Die Bieber-Ella und die Kartoffelwaschmaschine

Erzgebirgsbauern rackerten von früh bis spät. Was aber Ella und Paul Bieber machten, das hatte nichts mehr mit Arbeit zu tun, das war eine elende Schinderei. Aber vom Ergebnis ihrer Arbeit leisteten sie sich nichts – gar nichts. Eine 25 Watt-Birne und ein uraltes Radio war die einzige Technik im Haus. Böse Zungen behaupteten daher, die Biebers seien nicht nur „zamm-namsch“, sondern äußerst „drack-frasssch“. Davon erzählt auch das folgende Beispiel: Wie viele andere Kleintierhalter schaffte Ella regelmäßig die von ihren Hühnern produzierten Eier zum Hübler-Konsum, wo sie entsprechend vergütet wurden. Einmal lieferte sie eine nicht unerhebliche Menge schön in Pappe verpackt per Handwagen an, allerdings kam es zu unerwarteten Schwierigkeiten, d.h. unmittelbar vor der Aufkaufstelle geriet das Gefährt auf einem kleinen Berg ins Rutschen und der Handwagen kippte um. Dutzende zerbrochene Eier lagen auf der dreckigen Dorfstraße! Ella eilte so schnell sie konnte nach Hause und kam mit einem Löffel und einem Gefäß zurück. Sie kniete auf der Straße und löffelte sorgfältig den Eierbrei in die mitgebrachte Kanne. Was sie allerdings später damit anstellte, entzieht sich unserer Kenntnis.

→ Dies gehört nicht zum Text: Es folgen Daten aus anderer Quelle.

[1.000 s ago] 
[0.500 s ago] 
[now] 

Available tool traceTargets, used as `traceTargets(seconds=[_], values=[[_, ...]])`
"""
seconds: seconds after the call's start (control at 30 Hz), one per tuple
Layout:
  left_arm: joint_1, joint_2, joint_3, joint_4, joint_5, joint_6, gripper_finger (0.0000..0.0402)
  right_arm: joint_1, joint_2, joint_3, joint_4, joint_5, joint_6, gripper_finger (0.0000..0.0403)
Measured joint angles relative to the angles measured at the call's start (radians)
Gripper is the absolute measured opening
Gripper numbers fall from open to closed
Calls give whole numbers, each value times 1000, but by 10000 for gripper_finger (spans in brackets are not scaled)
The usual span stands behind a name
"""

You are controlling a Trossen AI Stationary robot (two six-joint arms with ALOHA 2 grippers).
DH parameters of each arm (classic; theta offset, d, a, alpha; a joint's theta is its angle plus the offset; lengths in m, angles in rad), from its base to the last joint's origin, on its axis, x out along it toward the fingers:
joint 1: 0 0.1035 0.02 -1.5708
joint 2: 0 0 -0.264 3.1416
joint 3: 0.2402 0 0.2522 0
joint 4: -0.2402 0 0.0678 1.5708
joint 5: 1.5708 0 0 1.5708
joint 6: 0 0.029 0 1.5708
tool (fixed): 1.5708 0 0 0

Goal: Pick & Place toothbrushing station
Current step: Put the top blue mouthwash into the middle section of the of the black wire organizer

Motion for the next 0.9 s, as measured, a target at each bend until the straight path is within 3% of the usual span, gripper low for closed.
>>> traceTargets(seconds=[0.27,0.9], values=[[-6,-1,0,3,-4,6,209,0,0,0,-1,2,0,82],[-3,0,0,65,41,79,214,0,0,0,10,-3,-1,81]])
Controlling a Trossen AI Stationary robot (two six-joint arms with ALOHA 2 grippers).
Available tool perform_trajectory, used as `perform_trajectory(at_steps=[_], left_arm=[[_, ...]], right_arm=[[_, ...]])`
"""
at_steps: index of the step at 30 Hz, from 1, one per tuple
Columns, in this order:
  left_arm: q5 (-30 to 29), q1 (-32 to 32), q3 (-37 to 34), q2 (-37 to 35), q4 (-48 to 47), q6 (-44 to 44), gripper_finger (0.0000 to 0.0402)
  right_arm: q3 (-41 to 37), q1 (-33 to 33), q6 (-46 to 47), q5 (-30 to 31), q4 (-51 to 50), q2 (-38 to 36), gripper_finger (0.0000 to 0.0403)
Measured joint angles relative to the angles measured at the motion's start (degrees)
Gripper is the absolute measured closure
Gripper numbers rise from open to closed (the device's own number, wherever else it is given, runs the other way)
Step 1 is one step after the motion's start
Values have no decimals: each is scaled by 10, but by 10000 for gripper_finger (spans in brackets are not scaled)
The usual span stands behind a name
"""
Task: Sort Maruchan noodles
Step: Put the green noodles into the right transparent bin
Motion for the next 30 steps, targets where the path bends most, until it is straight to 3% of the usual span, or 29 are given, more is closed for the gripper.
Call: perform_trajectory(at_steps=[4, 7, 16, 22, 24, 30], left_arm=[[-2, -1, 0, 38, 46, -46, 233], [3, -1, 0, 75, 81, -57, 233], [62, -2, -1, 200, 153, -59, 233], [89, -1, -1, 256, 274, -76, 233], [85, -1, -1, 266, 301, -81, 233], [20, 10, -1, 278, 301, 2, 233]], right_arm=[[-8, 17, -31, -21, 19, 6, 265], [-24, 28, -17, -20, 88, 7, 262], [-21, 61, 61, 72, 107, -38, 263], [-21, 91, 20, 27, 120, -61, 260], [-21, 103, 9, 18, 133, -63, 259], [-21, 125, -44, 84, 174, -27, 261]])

An Ellas Hausgrundstück floss der Bach vorbei. Obwohl sie im Wasserhaus eigenes Wasser hatten, das weglief, stellte Ella vor der Kartoffelwäsche die Kartoffelwaschmaschine an den Bach. So konnte man das eigene Wasser sparen.

Einmal kam Ella mit zwei Steinskörben voll Kartoffeln, schüttete sie in die Maschine und füllte die Halbwanne mit Wasser. Jetzt sollte erst einmal der Dreck aufweichen, damit sie dann schön sauber wurden. Weil sie noch andere Arbeit hatte, ging sie inzwischen wieder ins Haus. Oben beim Findeis` Bauer wohnten Mischaus, und bei denen waren gerade die zwei Kroll-Buben, Herbert und Walter, zu Besuch. Eigentlich wohnten sie im alten Rathaus, wo heute die Zahnarztpraxis ist. Diese Jungs hatten Ella beobachtet und schritten sofort zur Tat. Einen Sack hatte man damals immer bei sich und, – so schnell konnte man gar nicht gucken, schon gings die Treppen hinunter, hinten durch das Wasserhaus hinaus. Wie ein eingespieltes Team gingen sie ans Werk. Der eine hielt den Sack an den Ausgang der Maschine, der andere drehte die Kurbel rückwärts, bis auch die letzte Kartoffel in den Sack kollerte. Dann schnappten sie sich gemeinsam ihre Beute und rannten haste-was-kannste das Dorf hinunter. Es war wirklich eine Sache von Sekunden und wir, die wir zugesehen hatten, konnten es kaum glauben.

Ella hatte überhaupt nichts mitbekommen. Sie kam heraus und wollte ihre Kartoffeln (wir sagten damals Ardäppeln) zu Ende waschen. Doch sie konnte gucken und mit dem Kopf schütteln, wie sie wollte, es waren keine Ardäppeln mehr da. Das war ja ein Ding! Entweder war ein „Wunner“ geschehen, oder sie hatte vielleicht gar keine Kartoffeln eingefüllt? Ganz verdattert schnappte sie sich ihre Körbe und machte die Maschine nochmal voll. „Na so was, na so was“, murmelte sie dabei vor sich hin.

Inzwischen wird bei Krolls schon ein Topf lustig gebrodelt haben. Für sie war es egal, ob Kartoffeln oder Ardäppeln, denn Hunger tat damals weh. Und der geizigen Ella machten die paar Kullern sicher nichts aus!